◆ **WHAT THE TASK REQUIRES**: In the entries below, find every line holding the string "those" and collect it.

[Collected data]
>>>>

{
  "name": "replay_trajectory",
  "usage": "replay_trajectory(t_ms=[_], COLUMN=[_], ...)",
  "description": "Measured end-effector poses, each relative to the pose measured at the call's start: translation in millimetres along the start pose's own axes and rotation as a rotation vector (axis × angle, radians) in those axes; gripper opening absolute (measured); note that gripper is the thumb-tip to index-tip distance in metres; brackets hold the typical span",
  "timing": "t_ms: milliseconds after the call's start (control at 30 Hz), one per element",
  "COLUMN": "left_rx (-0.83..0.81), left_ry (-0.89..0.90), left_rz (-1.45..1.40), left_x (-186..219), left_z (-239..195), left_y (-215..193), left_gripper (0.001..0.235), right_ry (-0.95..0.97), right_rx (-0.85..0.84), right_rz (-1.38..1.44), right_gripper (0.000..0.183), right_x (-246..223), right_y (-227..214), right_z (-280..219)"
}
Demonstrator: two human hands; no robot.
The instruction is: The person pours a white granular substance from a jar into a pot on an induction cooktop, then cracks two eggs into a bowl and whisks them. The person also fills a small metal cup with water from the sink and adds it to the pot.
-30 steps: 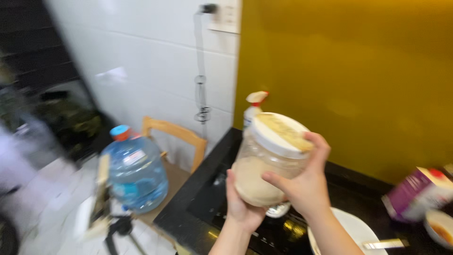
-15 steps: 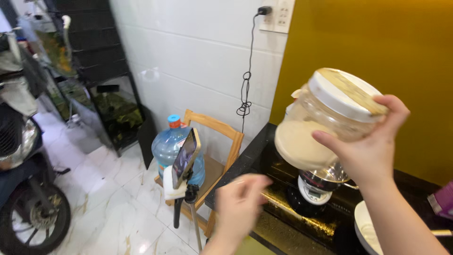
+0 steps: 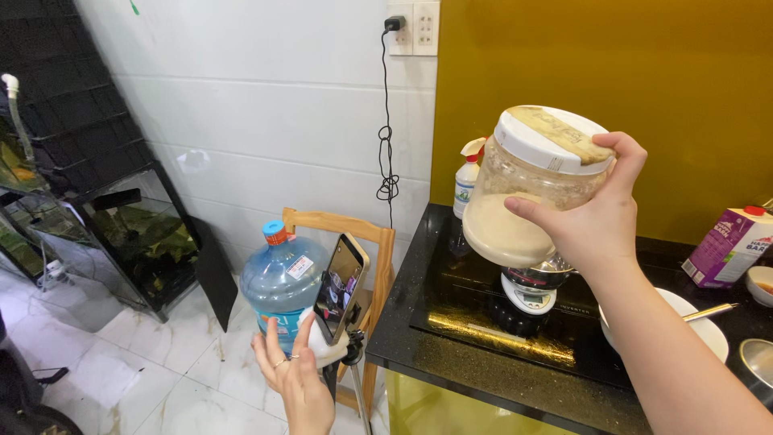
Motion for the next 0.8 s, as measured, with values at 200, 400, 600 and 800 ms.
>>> replay_trajectory(t_ms=[200, 400, 600, 800], left_rx=[-0.053, 0.141, 0.442, -0.383], left_ry=[-0.012, -0.003, 0.177, 0.701], left_rz=[-0.043, -0.046, -0.068, -0.401], left_x=[4, 15, 40, 128], left_z=[2, 3, 1, -26], left_y=[10, -7, -48, 44], left_gripper=[0.059, 0.064, 0.076, 0.032], right_ry=[0.044, 0.041, -0.003, 0.064], right_rx=[0.013, 0.010, -0.003, -0.029], right_rz=[-0.062, -0.065, 0.022, -0.028], right_gripper=[0.103, 0.103, 0.101, 0.102], right_x=[6, 7, 6, 31], right_y=[1, 5, 2, -15], right_z=[-2, -1, 6, 20])
Point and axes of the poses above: each hand's wrist, its own z-axis towards the middle knuckle, its own y-axis out of the palm, x = y × z, the point moved 10 cm from there along z, towards the middle knuckle, and after that the axes turned 9 degrees about x, right-handed, at the moved point
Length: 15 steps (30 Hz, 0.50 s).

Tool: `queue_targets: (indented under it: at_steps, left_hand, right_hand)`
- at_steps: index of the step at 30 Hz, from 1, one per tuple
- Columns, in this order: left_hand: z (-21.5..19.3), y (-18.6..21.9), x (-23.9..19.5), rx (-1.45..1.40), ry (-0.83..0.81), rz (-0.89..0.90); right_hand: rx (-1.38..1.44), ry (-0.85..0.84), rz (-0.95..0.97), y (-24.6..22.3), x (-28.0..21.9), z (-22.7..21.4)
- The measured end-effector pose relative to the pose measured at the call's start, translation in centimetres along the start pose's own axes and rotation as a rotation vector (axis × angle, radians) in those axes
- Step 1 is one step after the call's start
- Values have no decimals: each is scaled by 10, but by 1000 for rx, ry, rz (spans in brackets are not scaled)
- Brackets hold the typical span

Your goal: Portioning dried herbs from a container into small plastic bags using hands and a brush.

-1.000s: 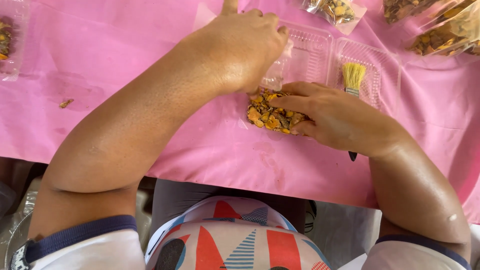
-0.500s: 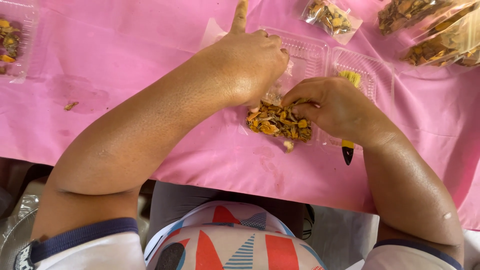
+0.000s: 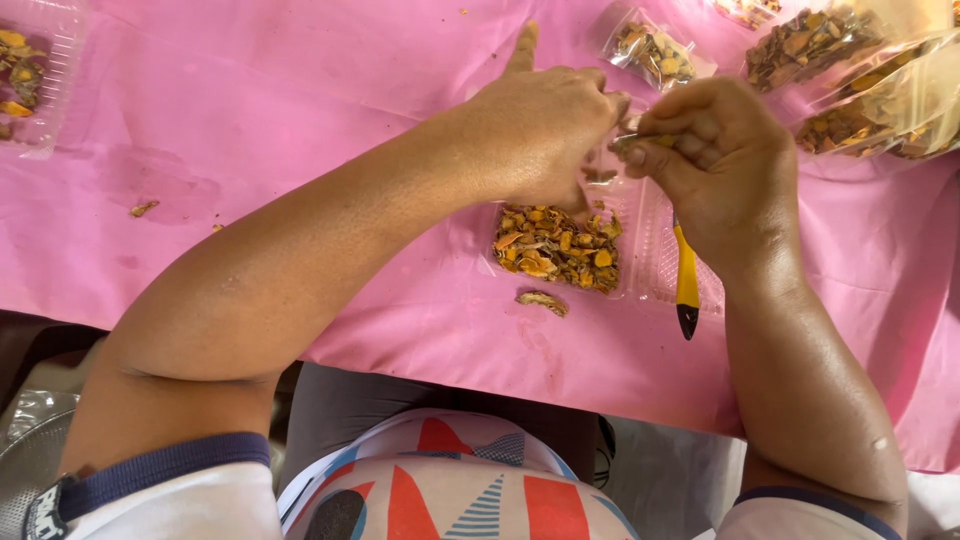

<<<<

◆ **EXERCISE ANSWER**:
  "description": "Measured end-effector poses, each relative to the pose measured at the call's start: translation in millimetres along the start pose's own axes and rotation as a rotation vector (axis × angle, radians) in those axes; gripper opening absolute (measured); note that gripper is the thumb-tip to index-tip distance in metres; brackets hold the typical span",
- The measured end-effector pose relative to the pose measured at the call's start, translation in centimetres along the start pose's own axes and rotation as a rotation vector (axis × angle, radians) in those axes

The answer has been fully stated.